Айлин качнула головой.
— Значит, девочку придется рожать, ее носить полегче будет. Хотя если такая же пышка, как Беата, вымахает...
— А ты мальчика хочешь? — чуть расчухавшись от ее веселого тона, уточнил Дарре. Айлин пожала плечами.
— Лишь бы на тебя была похожа, — прильнула к нему она. — Представляешь, черная коса до пояса и пронзительные серые глаза. Самая красивая девочка Армелона.
— А как же фамильный цвет? — улыбнулся Дарре, благодарный Айлин за возможность перевести дух. Она говорила так, будто никогда и не сомневалась, что у них будет ребенок. И словно она уже давно все для себя решила, и даже имя, наверное, придумала. А Дарре...
Он был согласен на все что угодно.
— Нет уж, — решительно заявила Айлин, — мне эти огненные вихры за столько лет оскомину набили. Рыжего только мальчика рожу! Так что имей в виду!..
Руку на ее животе снова тронуло теплом, и Дарре, будто воочию, увидел сразу двух карапузов.
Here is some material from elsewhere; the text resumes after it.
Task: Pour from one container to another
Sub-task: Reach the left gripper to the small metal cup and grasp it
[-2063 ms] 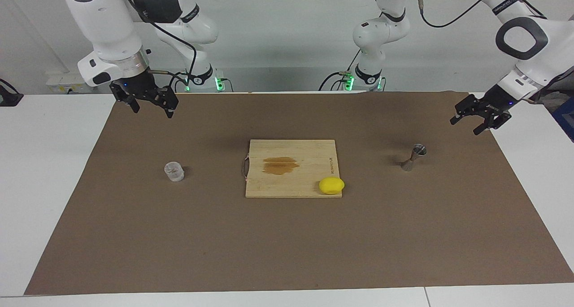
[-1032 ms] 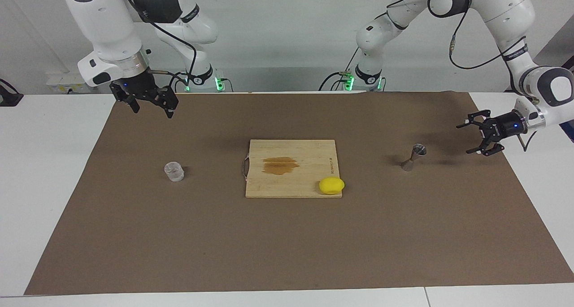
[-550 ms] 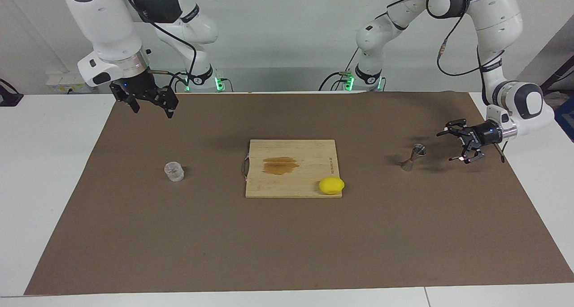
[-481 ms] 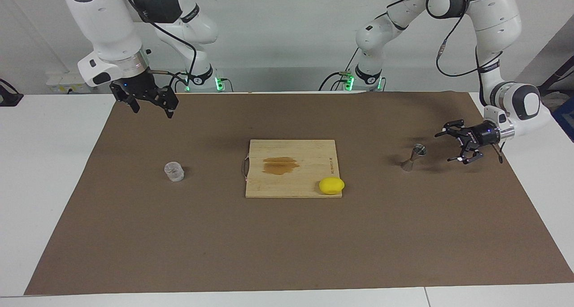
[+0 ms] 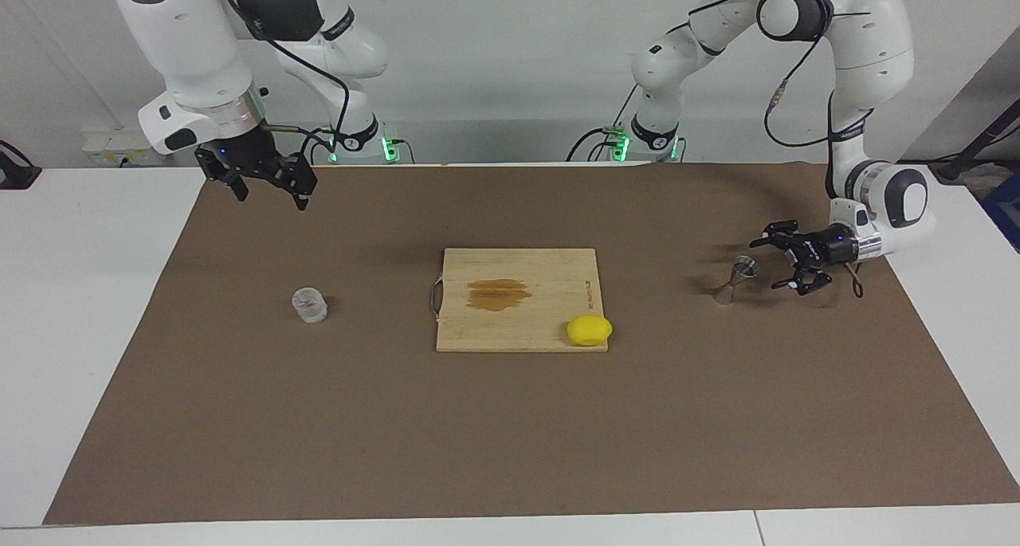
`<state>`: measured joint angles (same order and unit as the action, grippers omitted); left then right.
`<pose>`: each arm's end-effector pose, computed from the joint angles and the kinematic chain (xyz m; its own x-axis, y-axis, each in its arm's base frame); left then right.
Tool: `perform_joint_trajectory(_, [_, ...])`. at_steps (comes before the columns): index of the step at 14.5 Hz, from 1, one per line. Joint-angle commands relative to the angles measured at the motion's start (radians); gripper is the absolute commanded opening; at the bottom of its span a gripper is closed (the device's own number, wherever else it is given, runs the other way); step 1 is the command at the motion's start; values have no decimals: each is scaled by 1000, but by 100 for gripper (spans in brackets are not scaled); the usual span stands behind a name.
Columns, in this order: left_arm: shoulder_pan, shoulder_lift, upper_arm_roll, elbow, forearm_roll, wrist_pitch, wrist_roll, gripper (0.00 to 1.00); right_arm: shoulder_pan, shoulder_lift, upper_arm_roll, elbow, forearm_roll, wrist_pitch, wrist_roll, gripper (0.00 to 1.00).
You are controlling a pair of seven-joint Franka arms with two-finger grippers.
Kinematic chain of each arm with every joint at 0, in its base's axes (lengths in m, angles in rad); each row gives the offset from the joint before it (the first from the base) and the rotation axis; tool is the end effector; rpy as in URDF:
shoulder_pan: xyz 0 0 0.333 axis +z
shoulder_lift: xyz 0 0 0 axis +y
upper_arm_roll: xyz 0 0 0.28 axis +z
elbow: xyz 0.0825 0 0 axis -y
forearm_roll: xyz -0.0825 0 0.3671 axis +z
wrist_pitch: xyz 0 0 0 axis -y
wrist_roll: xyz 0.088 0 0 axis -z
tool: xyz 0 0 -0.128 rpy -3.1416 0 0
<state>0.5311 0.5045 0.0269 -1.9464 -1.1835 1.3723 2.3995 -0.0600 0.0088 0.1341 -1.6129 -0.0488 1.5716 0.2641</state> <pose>0.4960 0.1533 0.2248 0.1249 -0.0797 0.9890 -0.9839 -0.1386 0.1131 0.5363 0.0333 0.5439 0.9814 -0.1885 -0.0359 -0.1862 -0.9807 0.0590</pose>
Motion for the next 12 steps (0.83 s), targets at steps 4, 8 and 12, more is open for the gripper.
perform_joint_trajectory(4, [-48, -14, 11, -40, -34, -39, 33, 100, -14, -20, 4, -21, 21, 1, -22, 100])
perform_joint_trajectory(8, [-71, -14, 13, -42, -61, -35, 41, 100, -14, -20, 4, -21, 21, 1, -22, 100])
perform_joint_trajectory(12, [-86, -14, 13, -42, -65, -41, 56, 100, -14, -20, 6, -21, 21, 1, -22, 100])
Надутые губки, носики-кнопки, серьезные глазки в пол-лица.
Богини милосердные, неужели все правда?
— Не поссоримся, — глухо выговорил он, потому что горло снова перехватило от нахлынувших чувств. — Моя рыжая девчонка! Самый большой подарок Создателей!
Айлин притихла и, чуть вздохнув, нежно поцеловала его в нос.